To tie it back to OP: suppose I spend a month adding some awesome features to my fork of Mastodon, then launch my new instance, and nobody joins or upstreams my changes. Oops.

@HeavenlyPossum @SallyStrange @neonsnake @mmclark @pixelpusher220 @RD4Anarchy Although, it does seem like risk management is much nicer in the kind of non-capitalist systems that we're discussing here – it seems unlikely that anyone would feel compelled to e.g. mortgage their house out of desperation to save their business, which in and of itself is nice.

@neonsnake @ech @pixelpusher220 @RD4Anarchy @SallyStrange @mmclark

The capitalist does not collect revenue by adding features to a mastodon fork. The capitalist collects revenue by owning the cooperative labor of other people who add features to the mastodon fork. If the capitalist does incidentally perform actual labor, then the capitalist could just earn a wage like any other worker, but the capitalist doesn’t earn wages—the capitalist collects rents from someone else’s effort.

To the extent that a capitalist “takes risk,” it’s in the sense that the capitalist must first buy into the capital class.

@RD4Anarchy @ech @neonsnake @pixelpusher220 @SallyStrange @mmclark

We have this myth that to engage in new economic activity, we first have to defer consumption and save up a big pile of stuff to use in future production. But that’s not how it works at all.

What we do is collect a big pile of money, which we then exchange for stuff now, in the present, that other workers make and extend to us as a form of credit, with the knowledge and expectation that you’ll extend the future product of your own production to them someday, in a giant network of people doing and making and extending to each other.

That big pile of money could come from literally anyone, but the production of currency is monopolized by the state and the production of credit is monopolized by the state’s partners, usually financial institutions.

As a result, the capitalist takes a risk—sometimes by accumulating a big pile of money, more often by borrowing against the expected future revenue or the workers—that exists *because of* capitalist enclosure.

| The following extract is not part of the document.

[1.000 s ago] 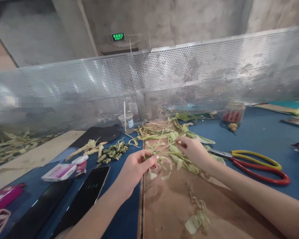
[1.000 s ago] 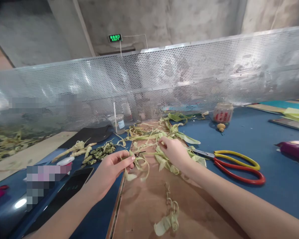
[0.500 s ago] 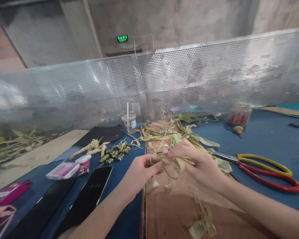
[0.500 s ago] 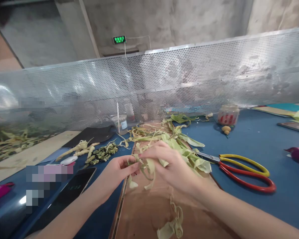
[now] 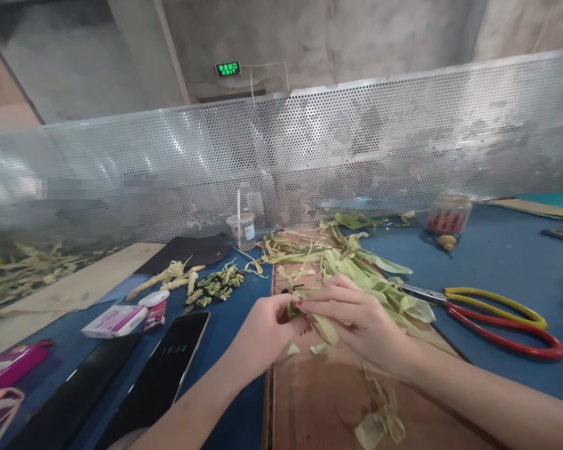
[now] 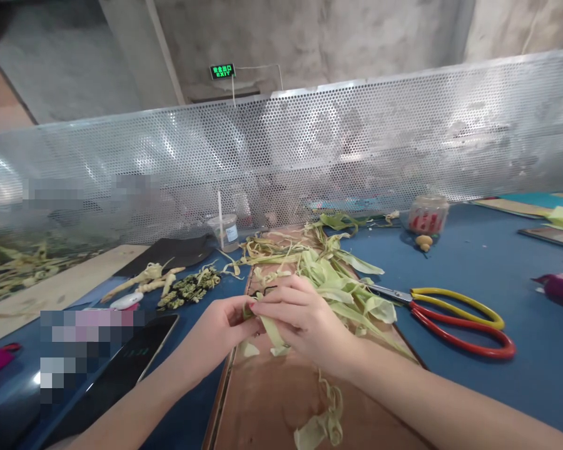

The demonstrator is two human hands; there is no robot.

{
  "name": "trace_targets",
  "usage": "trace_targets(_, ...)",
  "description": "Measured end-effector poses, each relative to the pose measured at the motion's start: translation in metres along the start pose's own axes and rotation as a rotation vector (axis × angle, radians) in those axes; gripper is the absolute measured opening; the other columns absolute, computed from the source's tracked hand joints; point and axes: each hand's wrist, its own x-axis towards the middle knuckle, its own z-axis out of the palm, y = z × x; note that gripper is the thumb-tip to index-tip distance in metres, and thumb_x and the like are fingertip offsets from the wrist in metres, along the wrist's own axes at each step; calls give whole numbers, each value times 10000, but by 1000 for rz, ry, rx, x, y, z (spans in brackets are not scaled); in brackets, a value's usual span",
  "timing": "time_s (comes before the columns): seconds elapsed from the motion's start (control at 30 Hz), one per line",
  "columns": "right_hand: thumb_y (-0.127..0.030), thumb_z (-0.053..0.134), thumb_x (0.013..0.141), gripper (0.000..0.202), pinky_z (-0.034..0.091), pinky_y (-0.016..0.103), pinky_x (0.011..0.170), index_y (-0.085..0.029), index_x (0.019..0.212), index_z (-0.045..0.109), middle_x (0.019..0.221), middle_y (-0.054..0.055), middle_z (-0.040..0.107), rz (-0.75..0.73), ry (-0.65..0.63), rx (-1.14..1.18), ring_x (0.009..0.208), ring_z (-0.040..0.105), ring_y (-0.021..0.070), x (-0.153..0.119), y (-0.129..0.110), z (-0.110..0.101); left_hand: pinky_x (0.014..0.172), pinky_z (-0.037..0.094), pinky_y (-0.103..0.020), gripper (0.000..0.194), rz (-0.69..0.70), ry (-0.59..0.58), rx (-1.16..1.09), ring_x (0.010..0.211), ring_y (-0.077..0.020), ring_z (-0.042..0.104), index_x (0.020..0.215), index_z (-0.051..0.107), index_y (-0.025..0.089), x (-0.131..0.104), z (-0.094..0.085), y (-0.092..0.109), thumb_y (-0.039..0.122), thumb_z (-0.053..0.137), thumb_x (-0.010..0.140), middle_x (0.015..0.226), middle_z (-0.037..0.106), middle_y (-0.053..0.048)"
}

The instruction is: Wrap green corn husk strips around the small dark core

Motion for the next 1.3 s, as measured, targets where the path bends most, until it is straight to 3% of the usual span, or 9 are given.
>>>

@RD4Anarchy @pixelpusher220 @neonsnake @SallyStrange @ech @mmclark

The capitalist saves up, or more likely takes out loans, to buy into the capital class. That risk is not related to production. Workers take the risk that their efforts will fail to generate sufficient revenue and, as a result, they will fall into destitution and maybe starve. Capitalists take risks that workers’ efforts will fail to generate sufficient revenue and, as a result, the capitalist will lose ownership for their capital.

People could once save up to purchase slaves. Maybe some of them mortgaged their homes. The mere act “saving up to make a purchase” doesn’t convey any meaningful moral weight to the calculation.